「侍ジャパン弱いぞ大丈夫か」「弱すぎだろ普通に」。ワールド・ベースボール・クラシック(WBC)初戦まで1週間を切った2017年3月1日、野球日本代表・侍ジャパンに、ツイッター上でこんな声が続出している。
前日の2月28日に行われた台湾チームとの強化試合に5-8で敗れ、その前のソフトバンクとの試合に続き2連敗を喫した。しかも、相手はいずれも主力を欠いていただけに、侍ジャパンは攻守ともに不安を露呈している。
バッテリーは「インコースへの攻めがない」
台湾チームは、WBCに出場する代表チームではなく「リーグ選抜チーム」だった。なのに日本の投手陣は17被安打8失点。先発の則本昂大は3回6被安打3失点、続く牧田和久は2回6被安打4失点、3番手の増井浩俊は1回2被安打1失点2与四球と振るわなかった。
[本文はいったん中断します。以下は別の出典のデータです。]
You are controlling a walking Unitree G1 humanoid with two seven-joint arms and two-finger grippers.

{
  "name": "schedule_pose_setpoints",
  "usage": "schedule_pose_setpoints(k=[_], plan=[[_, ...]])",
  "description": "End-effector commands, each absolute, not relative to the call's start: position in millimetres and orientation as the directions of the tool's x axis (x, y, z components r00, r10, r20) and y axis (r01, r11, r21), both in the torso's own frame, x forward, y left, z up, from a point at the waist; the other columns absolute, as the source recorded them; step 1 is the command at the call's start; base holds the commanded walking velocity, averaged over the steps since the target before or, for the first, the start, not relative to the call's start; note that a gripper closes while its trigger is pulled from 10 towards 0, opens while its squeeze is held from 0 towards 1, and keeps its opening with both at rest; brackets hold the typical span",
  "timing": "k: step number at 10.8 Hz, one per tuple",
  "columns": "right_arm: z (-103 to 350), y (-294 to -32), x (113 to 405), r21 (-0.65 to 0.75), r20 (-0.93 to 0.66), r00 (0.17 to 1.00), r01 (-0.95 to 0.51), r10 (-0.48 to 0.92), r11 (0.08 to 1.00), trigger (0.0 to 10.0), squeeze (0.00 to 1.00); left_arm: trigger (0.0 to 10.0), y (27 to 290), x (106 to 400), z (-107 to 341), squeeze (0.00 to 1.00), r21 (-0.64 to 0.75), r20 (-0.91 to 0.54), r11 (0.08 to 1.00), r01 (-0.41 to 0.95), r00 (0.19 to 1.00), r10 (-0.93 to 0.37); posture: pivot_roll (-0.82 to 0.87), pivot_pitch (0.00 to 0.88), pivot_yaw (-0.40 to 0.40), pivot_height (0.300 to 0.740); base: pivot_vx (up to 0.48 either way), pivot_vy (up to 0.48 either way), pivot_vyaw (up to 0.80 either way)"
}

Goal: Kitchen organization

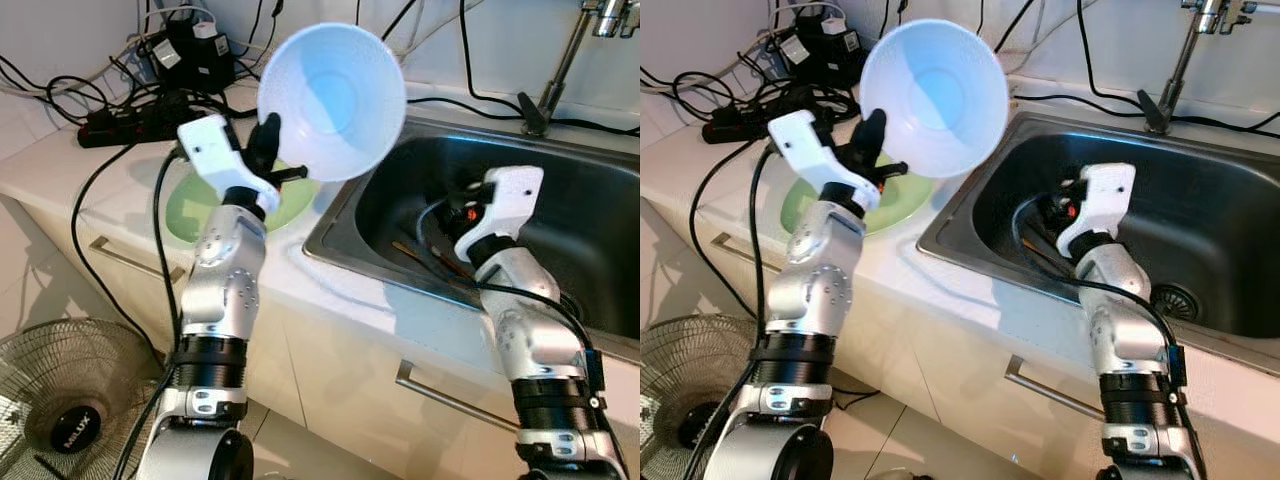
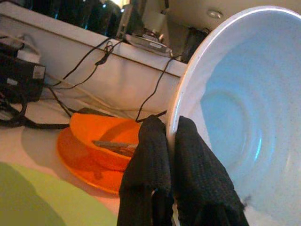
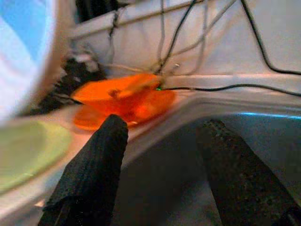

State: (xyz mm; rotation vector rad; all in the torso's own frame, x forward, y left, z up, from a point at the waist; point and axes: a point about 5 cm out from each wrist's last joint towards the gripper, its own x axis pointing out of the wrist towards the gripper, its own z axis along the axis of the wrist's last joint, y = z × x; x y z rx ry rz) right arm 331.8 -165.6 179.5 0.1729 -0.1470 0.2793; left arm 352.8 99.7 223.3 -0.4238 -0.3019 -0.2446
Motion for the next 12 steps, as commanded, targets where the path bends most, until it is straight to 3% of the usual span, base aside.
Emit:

「ポイントは配球面」。大量失点の原因を、元捕手で解説者の田淵幸一(60)はそう見る。3月1日付スポーツニッポン紙面で
「捕手目線で見て、インコースへの攻めがほとんどなかった。これでは国際試合は抑えられない」
と捕手のリードの甘さを指摘している。WBC初戦の相手・キューバ代表打線は、外角のボールでも思い切り踏み込んで引っ張ってくるのを念頭に「内角攻めが有効なのは自明の理」とし、直前の強化試合でこうしたWBCを見据えた配球が見られなかった点に疑問を述べた。小久保裕紀監督は侍ジャパンを「投手を中心とした守りのチーム」としてきたが、「投壊」状況に「結果は気にしていない」と話した。
一方、元大リーガー投手で解説者・佐々木主浩(49)は投手陣について「則本にしてもボール1個分高めに浮いただけ。これは残りの数日で調整できる」と楽観的だ。それよりも深刻に見ているのは打線だった。3月1日放送「あさチャン」(TBS系)でこう述べている。
「7回に一気に3点取ったけど、WBCでああいうのはいらない。走塁やバントを織り交ぜたスモールベースボールが見られなかった。大振りが目立って、打線につながりがなかった」
その7回は連続四球の後、菊池の三塁打で2点、坂本の遊ゴロで1点。スモールベースボールでの得点ではなかった。試合全体を通じても、日本の犠打は1、盗塁はゼロにとどまった。二塁打6本、三塁打1本を含む9安打を放ったが、多くは得点につながっていない。